Mobile applications, particularly those from social media platforms such as WeChat and TikTok, are evolving into "super apps" that offer a wide range of services such as instant messaging and media sharing, e-commerce, e-learning, and e-government. These super apps often provide APIs for developers to create "miniapps" that run within the super app. These APIs should have been thoroughly scrutinized for security. Unfortunately, we find that many of them are undocumented and unsecured, potentially allowing miniapps to bypass restrictions and gain higher privileged access. To systematically identify these hidden APIs before they are exploited by attackers, we developed a tool APIScope with both static analysis and dynamic analysis, where static analysis is used to recognize hidden undocumented APIs, and dynamic analysis is used to confirm whether the identified APIs can be invoked by an unprivileged 3rdparty miniapps. We have applied APIScope to five popular super apps (i.e., WeChat, WeCom, Baidu, QQ, and Tiktok) and found that all of them contain hidden APIs, many of which can be exploited due to missing security checks. We have also quantified the hidden APIs that may have security implications by verifying if they have access to resources protected by Android permissions. Furthermore, we demonstrate the potential security hazards by presenting various attack scenarios, including unauthorized access to any web pages, downloading and installing malicious software, and stealing sensitive information. We have reported our findings to the relevant vendors, some of whom have patched the vulnerabilities and rewarded us with bug bounties.

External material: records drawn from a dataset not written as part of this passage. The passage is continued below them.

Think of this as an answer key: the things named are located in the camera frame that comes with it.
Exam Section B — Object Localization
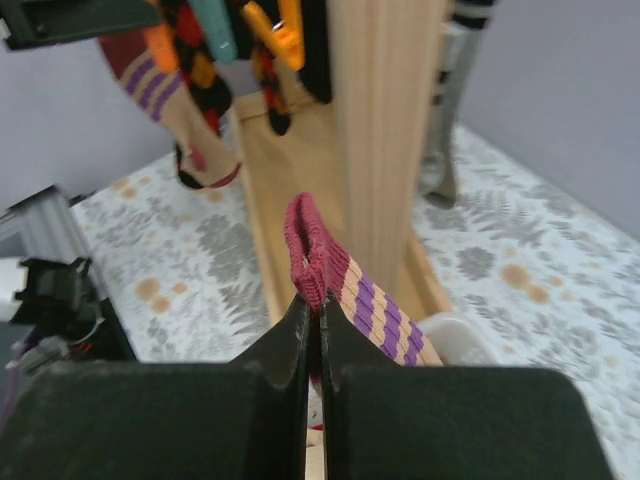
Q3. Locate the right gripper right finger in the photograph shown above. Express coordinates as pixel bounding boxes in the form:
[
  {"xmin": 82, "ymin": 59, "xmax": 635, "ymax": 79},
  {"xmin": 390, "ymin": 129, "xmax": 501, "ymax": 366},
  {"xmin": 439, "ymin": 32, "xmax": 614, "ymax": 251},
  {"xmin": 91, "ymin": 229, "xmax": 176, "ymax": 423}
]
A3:
[{"xmin": 319, "ymin": 300, "xmax": 613, "ymax": 479}]

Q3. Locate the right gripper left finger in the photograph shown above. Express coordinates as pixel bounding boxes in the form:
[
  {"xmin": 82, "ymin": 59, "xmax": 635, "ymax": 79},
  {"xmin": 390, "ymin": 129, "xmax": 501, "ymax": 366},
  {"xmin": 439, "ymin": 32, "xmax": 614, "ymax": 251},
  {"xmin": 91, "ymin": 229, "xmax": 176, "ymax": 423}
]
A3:
[{"xmin": 1, "ymin": 298, "xmax": 311, "ymax": 479}]

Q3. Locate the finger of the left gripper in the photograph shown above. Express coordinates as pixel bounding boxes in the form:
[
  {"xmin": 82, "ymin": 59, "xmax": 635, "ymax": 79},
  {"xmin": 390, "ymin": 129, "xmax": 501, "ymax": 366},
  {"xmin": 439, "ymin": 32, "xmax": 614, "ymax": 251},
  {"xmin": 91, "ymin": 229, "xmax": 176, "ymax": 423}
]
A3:
[{"xmin": 1, "ymin": 0, "xmax": 161, "ymax": 50}]

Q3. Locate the orange clothes clip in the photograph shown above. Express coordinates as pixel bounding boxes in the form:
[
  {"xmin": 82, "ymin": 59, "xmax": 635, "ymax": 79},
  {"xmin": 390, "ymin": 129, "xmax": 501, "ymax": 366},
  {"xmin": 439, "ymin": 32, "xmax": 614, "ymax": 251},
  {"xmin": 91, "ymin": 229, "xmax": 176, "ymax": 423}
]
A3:
[{"xmin": 143, "ymin": 23, "xmax": 179, "ymax": 74}]

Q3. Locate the maroon beige purple striped sock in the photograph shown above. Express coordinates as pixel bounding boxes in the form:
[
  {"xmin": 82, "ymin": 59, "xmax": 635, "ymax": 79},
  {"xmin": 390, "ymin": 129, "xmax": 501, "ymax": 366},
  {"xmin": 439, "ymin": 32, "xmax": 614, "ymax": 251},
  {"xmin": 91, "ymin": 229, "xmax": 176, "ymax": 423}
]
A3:
[{"xmin": 98, "ymin": 31, "xmax": 241, "ymax": 190}]

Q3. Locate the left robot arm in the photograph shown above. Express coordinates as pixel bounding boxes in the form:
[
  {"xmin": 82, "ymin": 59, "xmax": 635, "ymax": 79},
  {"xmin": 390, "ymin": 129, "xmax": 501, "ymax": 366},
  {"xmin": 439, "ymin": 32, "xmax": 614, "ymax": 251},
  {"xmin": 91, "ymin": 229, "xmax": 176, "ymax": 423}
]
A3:
[{"xmin": 1, "ymin": 1, "xmax": 160, "ymax": 372}]

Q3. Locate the teal clothes clip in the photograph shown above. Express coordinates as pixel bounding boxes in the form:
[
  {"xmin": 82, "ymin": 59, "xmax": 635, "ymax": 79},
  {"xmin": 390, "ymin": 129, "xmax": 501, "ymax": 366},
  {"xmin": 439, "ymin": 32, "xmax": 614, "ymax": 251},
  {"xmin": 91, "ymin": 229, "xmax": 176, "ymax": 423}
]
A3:
[{"xmin": 189, "ymin": 0, "xmax": 237, "ymax": 64}]

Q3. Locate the orange clip on grey sock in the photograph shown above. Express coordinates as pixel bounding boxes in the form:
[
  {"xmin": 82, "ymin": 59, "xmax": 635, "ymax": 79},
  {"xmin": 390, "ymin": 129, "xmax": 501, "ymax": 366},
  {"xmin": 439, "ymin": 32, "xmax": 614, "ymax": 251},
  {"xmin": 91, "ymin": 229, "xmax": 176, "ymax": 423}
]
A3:
[{"xmin": 241, "ymin": 0, "xmax": 305, "ymax": 72}]

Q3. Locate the white plastic laundry basket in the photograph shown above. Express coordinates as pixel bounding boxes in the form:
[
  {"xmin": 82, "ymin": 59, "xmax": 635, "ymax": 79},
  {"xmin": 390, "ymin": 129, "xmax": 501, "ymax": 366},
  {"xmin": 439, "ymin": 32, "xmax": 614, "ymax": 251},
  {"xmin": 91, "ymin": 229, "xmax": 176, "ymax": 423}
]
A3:
[{"xmin": 417, "ymin": 312, "xmax": 501, "ymax": 366}]

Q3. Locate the red yellow argyle sock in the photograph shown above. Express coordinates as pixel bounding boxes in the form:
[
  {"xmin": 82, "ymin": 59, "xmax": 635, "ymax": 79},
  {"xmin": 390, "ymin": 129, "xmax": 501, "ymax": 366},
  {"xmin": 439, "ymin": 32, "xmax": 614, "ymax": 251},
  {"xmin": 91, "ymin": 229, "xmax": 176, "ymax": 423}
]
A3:
[{"xmin": 159, "ymin": 1, "xmax": 291, "ymax": 190}]

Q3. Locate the floral table mat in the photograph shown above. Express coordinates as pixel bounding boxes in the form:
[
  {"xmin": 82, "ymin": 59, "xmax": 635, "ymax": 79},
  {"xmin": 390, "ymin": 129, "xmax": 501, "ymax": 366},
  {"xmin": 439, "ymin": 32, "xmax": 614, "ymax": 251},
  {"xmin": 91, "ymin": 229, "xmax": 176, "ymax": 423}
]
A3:
[{"xmin": 73, "ymin": 127, "xmax": 639, "ymax": 479}]

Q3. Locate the wooden clothes rack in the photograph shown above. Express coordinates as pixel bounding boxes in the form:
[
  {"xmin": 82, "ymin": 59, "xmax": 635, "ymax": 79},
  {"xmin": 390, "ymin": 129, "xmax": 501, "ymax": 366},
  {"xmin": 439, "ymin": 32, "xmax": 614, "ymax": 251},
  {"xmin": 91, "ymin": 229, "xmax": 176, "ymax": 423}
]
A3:
[{"xmin": 229, "ymin": 1, "xmax": 452, "ymax": 322}]

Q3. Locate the black plain sock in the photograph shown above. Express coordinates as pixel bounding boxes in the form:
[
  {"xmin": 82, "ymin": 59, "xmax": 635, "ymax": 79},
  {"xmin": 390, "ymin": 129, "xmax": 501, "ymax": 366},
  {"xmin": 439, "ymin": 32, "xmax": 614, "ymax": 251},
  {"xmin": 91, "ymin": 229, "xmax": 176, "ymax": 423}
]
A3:
[{"xmin": 298, "ymin": 0, "xmax": 333, "ymax": 104}]

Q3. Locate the grey striped sock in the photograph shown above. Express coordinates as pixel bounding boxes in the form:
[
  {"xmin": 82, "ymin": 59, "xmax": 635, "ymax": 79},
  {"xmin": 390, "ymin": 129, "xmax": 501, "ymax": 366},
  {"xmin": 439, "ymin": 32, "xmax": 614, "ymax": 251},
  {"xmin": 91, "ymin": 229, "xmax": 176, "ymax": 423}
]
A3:
[{"xmin": 418, "ymin": 0, "xmax": 496, "ymax": 209}]

翻译：移动应用，尤其是来自微信和抖音等社交媒体平台的应用，正演变为“超级应用”，提供即时通讯、媒体共享、电子商务、在线教育和电子政务等多种服务。这些超级应用通常为开发者提供API，用于创建在超级应用内运行的“小程序”。这些API本应经过严格的安全审查。然而，我们发现其中许多API既无文档记录，也未加防护，可能导致小程序绕过限制并获取更高权限。为了在攻击者利用这些隐藏API之前系统性地识别它们，我们开发了工具APIScope，结合静态分析和动态分析：静态分析用于识别未记录的隐藏API，动态分析用于确认这些API是否可被无特权的第三方小程序调用。我们将APIScope应用于五款流行超级应用（即微信、企业微信、百度、QQ和抖音），发现所有应用均包含隐藏API，其中许多因缺少安全检查而可被利用。我们还通过验证这些隐藏API能否访问受Android权限保护的资源，量化了可能带来安全影响的隐藏API。此外，我们通过展示多种攻击场景（包括未经授权访问任意网页、下载并安装恶意软件、窃取敏感信息）进一步揭示了潜在安全风险。我们已将发现报告给相关厂商，其中部分已修补漏洞并授予我们漏洞赏金。